[Opening Supplied data section]

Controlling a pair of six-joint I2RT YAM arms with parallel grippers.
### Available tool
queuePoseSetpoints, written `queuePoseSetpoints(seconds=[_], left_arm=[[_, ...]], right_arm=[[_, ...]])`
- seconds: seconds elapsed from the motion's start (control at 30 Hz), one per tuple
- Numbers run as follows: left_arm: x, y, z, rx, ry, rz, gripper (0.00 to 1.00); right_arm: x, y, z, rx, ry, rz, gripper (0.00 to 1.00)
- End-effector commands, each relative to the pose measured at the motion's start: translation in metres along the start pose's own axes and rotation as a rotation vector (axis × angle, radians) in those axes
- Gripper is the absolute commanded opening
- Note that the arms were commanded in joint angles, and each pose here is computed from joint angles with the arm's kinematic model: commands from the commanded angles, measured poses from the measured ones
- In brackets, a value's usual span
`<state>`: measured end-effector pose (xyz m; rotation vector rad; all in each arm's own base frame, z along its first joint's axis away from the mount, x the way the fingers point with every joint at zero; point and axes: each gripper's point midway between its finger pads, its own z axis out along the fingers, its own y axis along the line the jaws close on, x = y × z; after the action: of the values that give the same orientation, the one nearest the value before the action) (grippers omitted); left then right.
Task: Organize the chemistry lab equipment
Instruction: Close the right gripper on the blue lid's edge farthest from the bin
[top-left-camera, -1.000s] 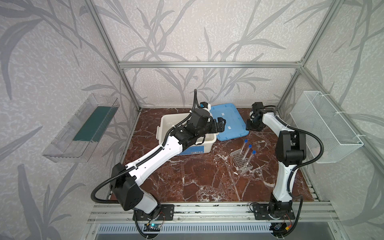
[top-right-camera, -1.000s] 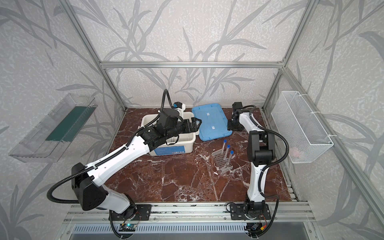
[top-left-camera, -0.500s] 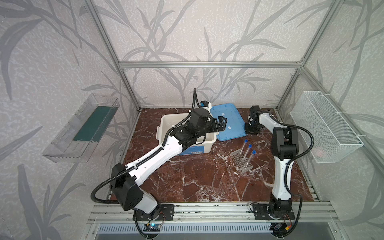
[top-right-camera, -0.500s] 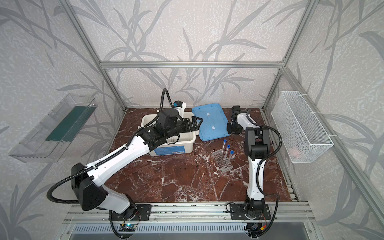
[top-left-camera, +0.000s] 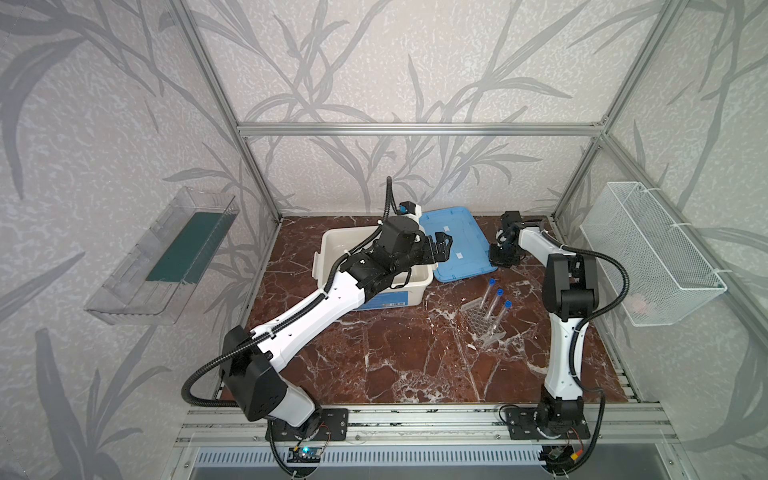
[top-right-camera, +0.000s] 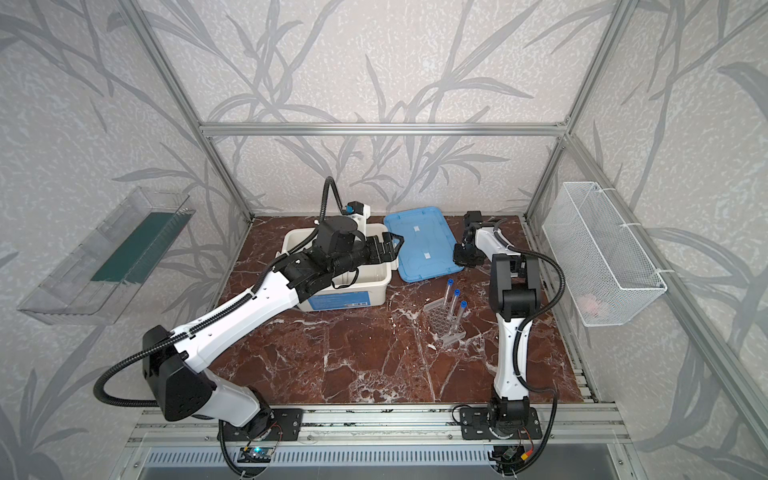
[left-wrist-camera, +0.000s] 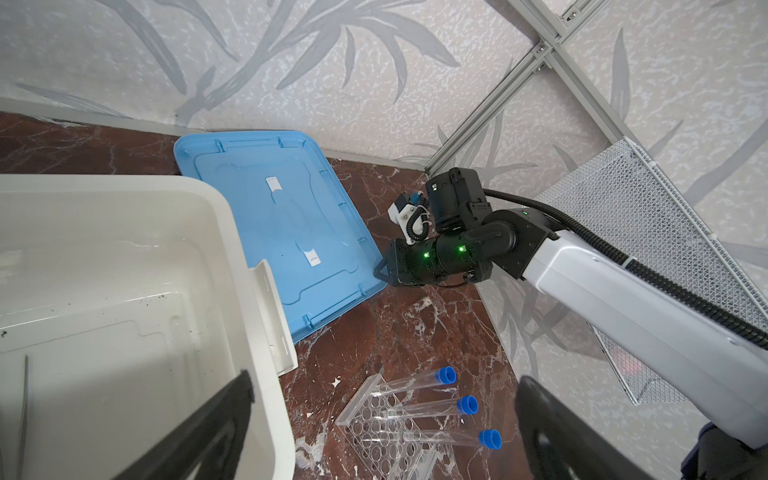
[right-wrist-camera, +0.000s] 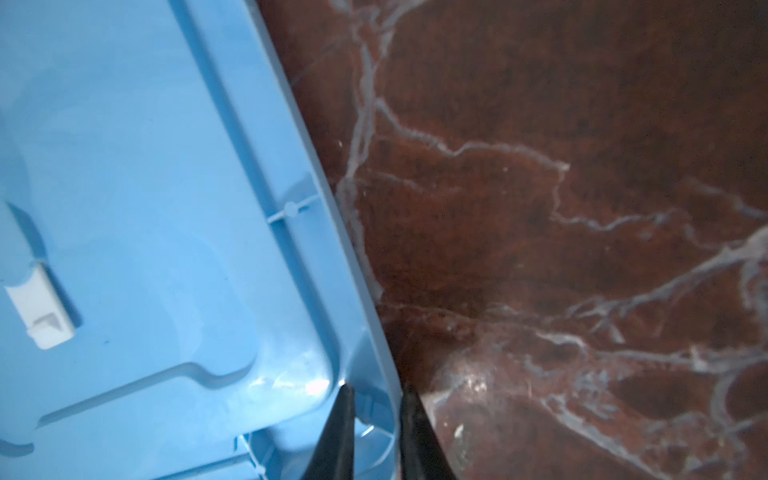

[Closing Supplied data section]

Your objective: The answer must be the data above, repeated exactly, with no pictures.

Response to this task:
Controlling a pair of six-joint I2RT YAM arms with parallel grippers.
### Available tool
queuePoseSetpoints, written `queuePoseSetpoints(seconds=[_], left_arm=[[_, ...]], right_arm=[[_, ...]])`
- seconds: seconds elapsed from the motion's start (control at 30 Hz), one per tuple
- Numbers run as follows: left_arm: x, y, z, rx, ry, rz, gripper (0.00 to 1.00); right_arm: x, y, z, rx, ry, rz, gripper (0.00 to 1.00)
- End-effector commands, each relative to the pose measured at the motion's start: translation in metres along the start pose's own axes and rotation as a rotation vector (axis × angle, radians) in those axes
- Gripper is the absolute commanded opening
- Note that the arms were commanded in joint angles, and each pose here is computed from joint angles with the arm's kinematic model: commands from the commanded angles, measured poses from the measured ones
- In brackets, a value's usual span
`<state>`: measured end-effector pose (xyz m; rotation vector rad; all in each arm's own base frame, z along its first joint's axis away from the mount, x the way the fingers point with every joint at zero; point and axes: each gripper's point midway between its finger pads, its own z axis out along the fingers, its own y axis along the line the jaws close on, x = y × z; after the action: of the values that give the same orientation, the one nearest the value before the action) (grippers omitted); left then right.
Task: Organize the chemistry lab equipment
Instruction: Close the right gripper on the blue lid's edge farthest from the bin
[top-left-camera, -1.000s] 
[top-right-camera, -1.000s] 
[top-left-camera, -0.500s] 
[top-right-camera, -0.500s] 
[top-left-camera, +0.000s] 
[top-right-camera, +0.000s] 
[left-wrist-camera, +0.000s] 
[right-wrist-camera, +0.000s] 

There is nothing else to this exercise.